Smilla’s Sense of Snow


Published March 1, 1997

EPPC Online

Smilla’s Sense of Snow, based on the novel by Peter Hoeg and directed by Bille August from a screenplay by Ann Biderman, is another film in which far too much is going on. At its most basic, it is about the search by the beautiful young Smilla (Julia Ormond) for the murderer of a six year old boy whom she had befriended. But the solution to this mystery falls foul of the movie version of Occam’s razor — namely that entities must not be multiplied unnecessarily. Why was it not enough simply for the boy to have caught some disease, or been irradiated through the negligence of Greenland mining? Instead, we are given a whole (as it turns out mostly undeveloped) construct involving a strange radioactive meteor from outer space that fell over a hundred years ago, was discovered 30 years ago, then rediscovered and made the subject of an expedition on which several divers had died from infection by a prehistoric worm which the meteor had inexplicably brought back to life from extinction.

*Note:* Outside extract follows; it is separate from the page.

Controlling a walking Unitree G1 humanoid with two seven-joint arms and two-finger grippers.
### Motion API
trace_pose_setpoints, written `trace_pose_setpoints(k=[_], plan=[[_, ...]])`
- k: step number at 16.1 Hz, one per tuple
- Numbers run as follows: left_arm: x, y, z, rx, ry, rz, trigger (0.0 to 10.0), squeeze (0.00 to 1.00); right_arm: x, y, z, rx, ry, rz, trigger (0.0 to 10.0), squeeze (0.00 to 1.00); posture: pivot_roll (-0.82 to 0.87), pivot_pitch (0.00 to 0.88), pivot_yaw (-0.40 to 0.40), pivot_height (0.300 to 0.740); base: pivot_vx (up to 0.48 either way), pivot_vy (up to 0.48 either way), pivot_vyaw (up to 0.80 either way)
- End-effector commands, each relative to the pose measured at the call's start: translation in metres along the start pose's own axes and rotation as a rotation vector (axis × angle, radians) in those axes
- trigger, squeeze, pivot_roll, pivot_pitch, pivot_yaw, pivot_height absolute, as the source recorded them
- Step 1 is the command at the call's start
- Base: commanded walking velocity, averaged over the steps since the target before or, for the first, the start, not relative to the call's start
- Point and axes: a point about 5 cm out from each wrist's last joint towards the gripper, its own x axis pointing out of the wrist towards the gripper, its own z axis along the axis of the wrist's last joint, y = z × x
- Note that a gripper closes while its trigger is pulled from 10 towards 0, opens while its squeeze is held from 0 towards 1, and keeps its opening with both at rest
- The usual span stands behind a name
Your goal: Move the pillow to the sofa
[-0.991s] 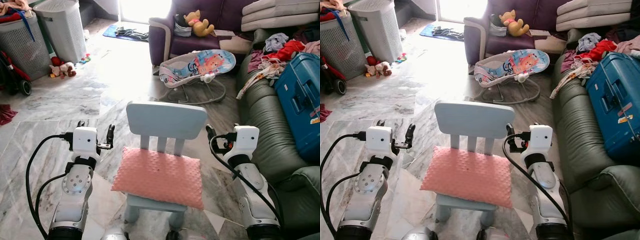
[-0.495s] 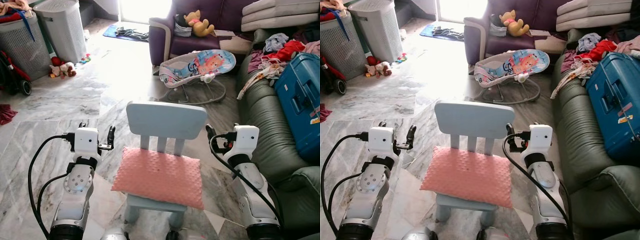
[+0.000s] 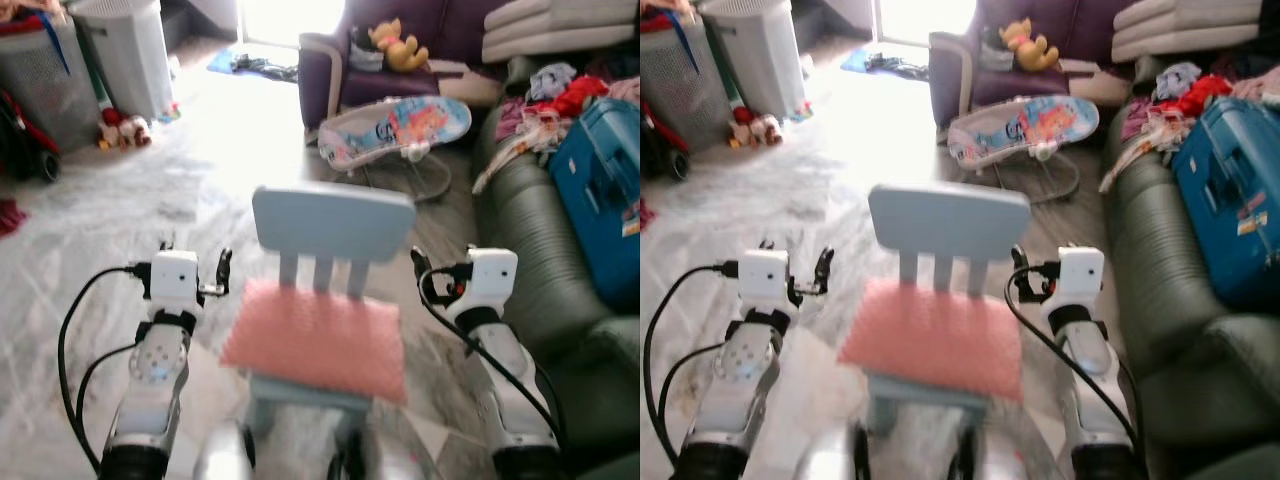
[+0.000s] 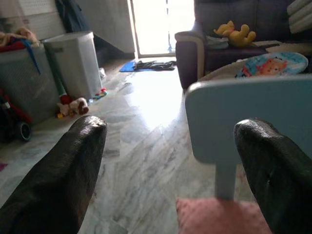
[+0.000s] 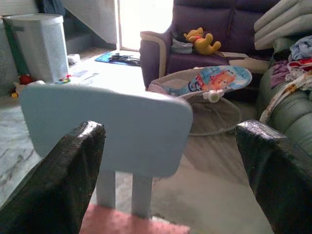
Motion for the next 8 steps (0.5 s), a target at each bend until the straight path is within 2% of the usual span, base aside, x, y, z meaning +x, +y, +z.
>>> trace_pose_setpoints(k=[1, 8], plan=[[-0.0001, -0.0018, -0.0033, 0.01, 0.017, -0.005, 10.0, 0.0, -0.0002, -0.0021, -0.0015, 0.004, 0.012, -0.002, 10.0, 0.0, 0.03, 0.0, -0.067, 0.611, 0.0, 0.0, 0.0], [0.0014, -0.0018, -0.0049, 0.006, 0.032, 0.0, 10.0, 0.0, 0.0003, -0.0018, -0.0039, 0.019, 0.024, -0.001, 10.0, 0.0, 0.03, 0.0, -0.066, 0.606, 0.0, 0.0, 0.0]])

Hold it! Why do we need all this just to make the well-worn point that the big corporation is greedy and wicked? Why do you do it? Smilla asks the evil Tork (Richard Harris). “Money. Fame. More money,” he says. Well, that about sums it up, doesn’t it? It is a pity too. One comes away from the movie wishing one had seen more of her relationship with her father (Robert Loggia) and his awful wife Benja (Emma Croft), who is Smilla’s age, or with the Inuit woman whose son died, or with the strange and mysterious mechanic across the hall (Gabriel Byrne), or even with the equally mysterious Elsa Lübing (Vanessa Redgrave) with her Bible talk about the key to hell. But all those gorgeous arctic scenes and the charming and enigmatical Smilla herself — who confides that “the only thing that makes me truly happy is mathematics: snow, ice numbers,” who does what she does because “a child died; it’s my New Year’s resolution to make someone pay” — seem to have been called into existence in all their sibilant similitude only to prove that corporations are bad, greedy and ruthless. Haven’t we heard that somewhere before?